This enzyme belongs to the family of lyases, specifically the class of carbon-sulfur lyases. The systematic name of this enzyme class is S-alkyl-L-cysteine S-oxide alkyl-sulfenate-lyase (2-aminoacrylate-forming). Other names in common use include alliinase, cysteine sulfoxide lyase, alkylcysteine sulfoxide lyase, S-alkylcysteine sulfoxide lyase, L-cysteine sulfoxide lyase, S-alkyl-L-cysteine sulfoxide lyase, and alliin alkyl-sulfenate-lyase. It employs one cofactor, pyridoxal phosphate.
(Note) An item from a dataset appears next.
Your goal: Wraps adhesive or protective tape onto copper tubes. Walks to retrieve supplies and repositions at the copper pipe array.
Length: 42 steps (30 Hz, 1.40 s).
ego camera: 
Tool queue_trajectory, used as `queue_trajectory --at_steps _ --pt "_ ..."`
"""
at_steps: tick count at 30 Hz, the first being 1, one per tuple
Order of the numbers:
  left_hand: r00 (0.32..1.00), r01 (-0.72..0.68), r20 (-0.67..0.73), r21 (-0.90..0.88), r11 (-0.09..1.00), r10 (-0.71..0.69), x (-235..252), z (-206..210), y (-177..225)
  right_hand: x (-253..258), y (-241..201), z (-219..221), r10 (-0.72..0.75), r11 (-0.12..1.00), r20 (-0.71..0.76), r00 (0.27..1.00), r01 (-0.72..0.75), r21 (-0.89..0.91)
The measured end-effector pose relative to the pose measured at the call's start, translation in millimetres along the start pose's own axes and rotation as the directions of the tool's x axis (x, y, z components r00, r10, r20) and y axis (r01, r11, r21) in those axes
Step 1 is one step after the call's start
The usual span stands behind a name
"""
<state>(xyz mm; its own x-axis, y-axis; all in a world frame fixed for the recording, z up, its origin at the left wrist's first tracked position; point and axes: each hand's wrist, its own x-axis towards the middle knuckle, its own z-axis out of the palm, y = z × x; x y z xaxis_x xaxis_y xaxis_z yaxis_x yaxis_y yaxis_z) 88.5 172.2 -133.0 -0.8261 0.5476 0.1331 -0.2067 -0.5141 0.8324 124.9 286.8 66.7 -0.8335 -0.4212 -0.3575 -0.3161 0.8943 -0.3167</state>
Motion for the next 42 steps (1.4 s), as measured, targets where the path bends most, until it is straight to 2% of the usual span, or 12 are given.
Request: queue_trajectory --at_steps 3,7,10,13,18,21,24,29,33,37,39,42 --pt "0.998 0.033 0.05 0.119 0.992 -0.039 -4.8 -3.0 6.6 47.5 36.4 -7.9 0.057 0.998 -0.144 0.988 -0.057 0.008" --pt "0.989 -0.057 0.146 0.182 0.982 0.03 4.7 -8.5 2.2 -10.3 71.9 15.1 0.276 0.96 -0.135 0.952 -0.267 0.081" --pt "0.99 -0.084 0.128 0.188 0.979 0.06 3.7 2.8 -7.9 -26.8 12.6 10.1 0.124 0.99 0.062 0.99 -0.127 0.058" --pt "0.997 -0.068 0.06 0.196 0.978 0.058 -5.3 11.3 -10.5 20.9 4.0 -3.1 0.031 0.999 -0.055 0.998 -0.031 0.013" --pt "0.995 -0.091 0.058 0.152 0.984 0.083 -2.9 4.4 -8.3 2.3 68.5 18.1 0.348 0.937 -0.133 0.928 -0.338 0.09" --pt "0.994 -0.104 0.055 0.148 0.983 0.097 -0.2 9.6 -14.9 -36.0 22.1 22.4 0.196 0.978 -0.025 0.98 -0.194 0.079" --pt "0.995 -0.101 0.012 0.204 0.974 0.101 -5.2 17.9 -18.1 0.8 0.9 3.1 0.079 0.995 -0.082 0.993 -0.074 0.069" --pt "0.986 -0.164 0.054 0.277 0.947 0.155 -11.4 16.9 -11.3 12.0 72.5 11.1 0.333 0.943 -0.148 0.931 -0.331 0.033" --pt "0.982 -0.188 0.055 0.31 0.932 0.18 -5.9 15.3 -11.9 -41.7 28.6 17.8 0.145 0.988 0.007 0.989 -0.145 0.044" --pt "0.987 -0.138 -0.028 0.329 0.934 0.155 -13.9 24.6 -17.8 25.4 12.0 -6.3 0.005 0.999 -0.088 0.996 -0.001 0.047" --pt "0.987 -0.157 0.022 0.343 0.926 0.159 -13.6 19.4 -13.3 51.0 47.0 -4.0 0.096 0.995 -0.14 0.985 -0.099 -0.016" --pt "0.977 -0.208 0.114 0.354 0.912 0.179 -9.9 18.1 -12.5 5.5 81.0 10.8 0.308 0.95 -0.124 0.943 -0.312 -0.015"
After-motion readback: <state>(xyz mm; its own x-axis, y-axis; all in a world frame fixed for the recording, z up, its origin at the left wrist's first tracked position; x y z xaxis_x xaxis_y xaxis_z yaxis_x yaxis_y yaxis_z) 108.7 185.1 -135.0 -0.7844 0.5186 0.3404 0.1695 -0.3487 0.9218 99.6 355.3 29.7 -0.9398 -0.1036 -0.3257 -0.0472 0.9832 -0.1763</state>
Many alliinases contain a novel N-terminal epidermal growth factor-like domain (EGF-like domain).[1]
Occurrence
These enzymes are found in plants of the genus Allium, such as garlic and onions. Alliinase is responsible for catalyzing chemical reactions that produce the volatile chemicals that give these foods their flavors, odors, and tear-inducing properties. Alliinases are part of the plant's defense against herbivores. Alliinase is normally sequestered within a plant cell, but, when the plant is damaged by a feeding animal, the alliinase is released to catalyze the production of the pungent chemicals. This tends to have a deterrent effect on the animal. The same reaction occurs when onion or garlic is cut with a knife in the kitchen.
Chemistry
In garlic, an alliinase enzyme acts on the chemical alliin converting it into allicin. The process involves two stages: elimination of 2-propenesulfenic acid from the amino acid unit (with dehydroalanine as a byproduct), and then condensation of two of the sulfenic acid molecules.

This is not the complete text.